**Data extract**
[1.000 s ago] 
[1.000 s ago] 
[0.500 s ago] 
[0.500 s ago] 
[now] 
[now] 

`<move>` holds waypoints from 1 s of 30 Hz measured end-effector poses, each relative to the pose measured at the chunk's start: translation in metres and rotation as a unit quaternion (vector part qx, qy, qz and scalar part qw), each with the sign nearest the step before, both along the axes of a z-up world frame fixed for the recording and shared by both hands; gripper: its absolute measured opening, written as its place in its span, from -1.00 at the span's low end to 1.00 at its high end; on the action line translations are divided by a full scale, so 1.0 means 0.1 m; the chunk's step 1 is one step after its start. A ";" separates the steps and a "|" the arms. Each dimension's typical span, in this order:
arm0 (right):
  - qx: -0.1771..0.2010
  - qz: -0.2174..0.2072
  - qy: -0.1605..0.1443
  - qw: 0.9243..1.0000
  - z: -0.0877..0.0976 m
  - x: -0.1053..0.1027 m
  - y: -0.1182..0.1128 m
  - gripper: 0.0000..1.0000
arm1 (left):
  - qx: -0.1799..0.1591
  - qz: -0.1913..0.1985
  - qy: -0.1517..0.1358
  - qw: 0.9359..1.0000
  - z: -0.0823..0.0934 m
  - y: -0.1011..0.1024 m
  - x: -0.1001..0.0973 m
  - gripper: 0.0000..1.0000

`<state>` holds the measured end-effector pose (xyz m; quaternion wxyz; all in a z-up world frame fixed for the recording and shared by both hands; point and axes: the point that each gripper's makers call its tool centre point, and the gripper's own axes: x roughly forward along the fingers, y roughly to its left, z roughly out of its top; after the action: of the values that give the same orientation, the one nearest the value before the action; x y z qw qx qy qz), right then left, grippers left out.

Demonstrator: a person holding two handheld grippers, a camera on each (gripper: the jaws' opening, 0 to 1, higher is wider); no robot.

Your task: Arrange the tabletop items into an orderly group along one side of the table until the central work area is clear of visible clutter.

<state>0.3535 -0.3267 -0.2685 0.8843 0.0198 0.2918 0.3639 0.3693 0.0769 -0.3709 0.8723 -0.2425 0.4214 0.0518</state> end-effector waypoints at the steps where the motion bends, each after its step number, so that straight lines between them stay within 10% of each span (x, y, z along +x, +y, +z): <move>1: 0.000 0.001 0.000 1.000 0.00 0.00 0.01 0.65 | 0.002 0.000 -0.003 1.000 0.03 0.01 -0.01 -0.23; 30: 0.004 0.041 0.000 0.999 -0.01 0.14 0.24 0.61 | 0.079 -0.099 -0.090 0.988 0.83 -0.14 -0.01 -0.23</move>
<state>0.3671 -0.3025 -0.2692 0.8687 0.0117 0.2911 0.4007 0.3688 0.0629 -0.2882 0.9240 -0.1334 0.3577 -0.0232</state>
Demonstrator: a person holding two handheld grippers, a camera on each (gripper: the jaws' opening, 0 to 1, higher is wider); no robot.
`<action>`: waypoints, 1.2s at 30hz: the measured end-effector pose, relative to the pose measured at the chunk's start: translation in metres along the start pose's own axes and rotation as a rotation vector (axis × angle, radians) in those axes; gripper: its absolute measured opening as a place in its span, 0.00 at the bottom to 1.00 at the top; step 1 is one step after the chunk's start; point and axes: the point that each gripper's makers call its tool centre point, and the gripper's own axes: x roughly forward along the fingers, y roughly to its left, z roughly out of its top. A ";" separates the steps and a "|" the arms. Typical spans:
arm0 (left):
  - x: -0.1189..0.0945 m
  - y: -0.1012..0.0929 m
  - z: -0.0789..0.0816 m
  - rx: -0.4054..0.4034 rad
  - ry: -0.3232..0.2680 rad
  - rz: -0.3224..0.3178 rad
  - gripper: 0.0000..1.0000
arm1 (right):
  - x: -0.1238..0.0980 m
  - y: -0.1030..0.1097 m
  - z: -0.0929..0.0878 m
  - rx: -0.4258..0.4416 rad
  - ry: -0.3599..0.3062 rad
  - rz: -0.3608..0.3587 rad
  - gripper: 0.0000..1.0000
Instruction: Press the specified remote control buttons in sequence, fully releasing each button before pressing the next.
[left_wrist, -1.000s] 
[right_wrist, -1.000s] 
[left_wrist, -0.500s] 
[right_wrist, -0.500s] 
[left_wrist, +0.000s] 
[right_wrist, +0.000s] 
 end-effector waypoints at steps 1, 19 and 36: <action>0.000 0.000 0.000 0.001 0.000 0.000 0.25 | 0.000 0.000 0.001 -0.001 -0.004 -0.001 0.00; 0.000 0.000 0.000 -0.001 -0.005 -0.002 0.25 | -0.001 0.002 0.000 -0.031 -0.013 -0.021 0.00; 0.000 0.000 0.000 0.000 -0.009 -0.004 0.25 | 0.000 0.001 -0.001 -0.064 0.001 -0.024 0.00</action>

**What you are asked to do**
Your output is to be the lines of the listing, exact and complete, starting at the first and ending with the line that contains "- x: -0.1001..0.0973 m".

**Written answer**
[1.000 s ago] 
[1.000 s ago] 
[0.500 s ago] 
[0.500 s ago] 
[now] 
[now] 

`<move>` holds waypoints from 1 s of 30 Hz measured end-effector poses, each relative to the pose measured at the chunk's start: translation in metres and rotation as a unit quaternion (vector part qx, qy, qz and scalar part qw), each with the sign nearest the step before, both along the axes of a z-up world frame fixed for the recording and shared by both hands; gripper: its absolute measured opening, written as its place in its span, from -1.00 at the span's low end to 1.00 at its high end; on the action line translations are divided by a full scale, so 1.0 means 0.1 m; the chunk's step 1 is one step after its start. A ";" separates the steps and a "|" the arms. Each dimension's typical span, in this order:
arm0 (right):
  - qx: -0.1771..0.2010
  - qz: -0.2174..0.2072
  - qy: -0.1605..0.1443
  - qw: 0.9243..1.0000
  - z: -0.0877..0.0976 m
  - x: -0.1053..0.1027 m
  - y: -0.1182..0.1128 m
  - gripper: 0.0000..1.0000
arm1 (left):
  - qx: -0.1799..0.1591
  - qz: -0.1913..0.1985
  - qy: -0.1517..0.1358
  - qw: 0.9359..1.0000
  - z: -0.0823..0.0934 m
  - y: -0.1011..0.1024 m
  - x: -0.1001..0.0973 m

This completes the output.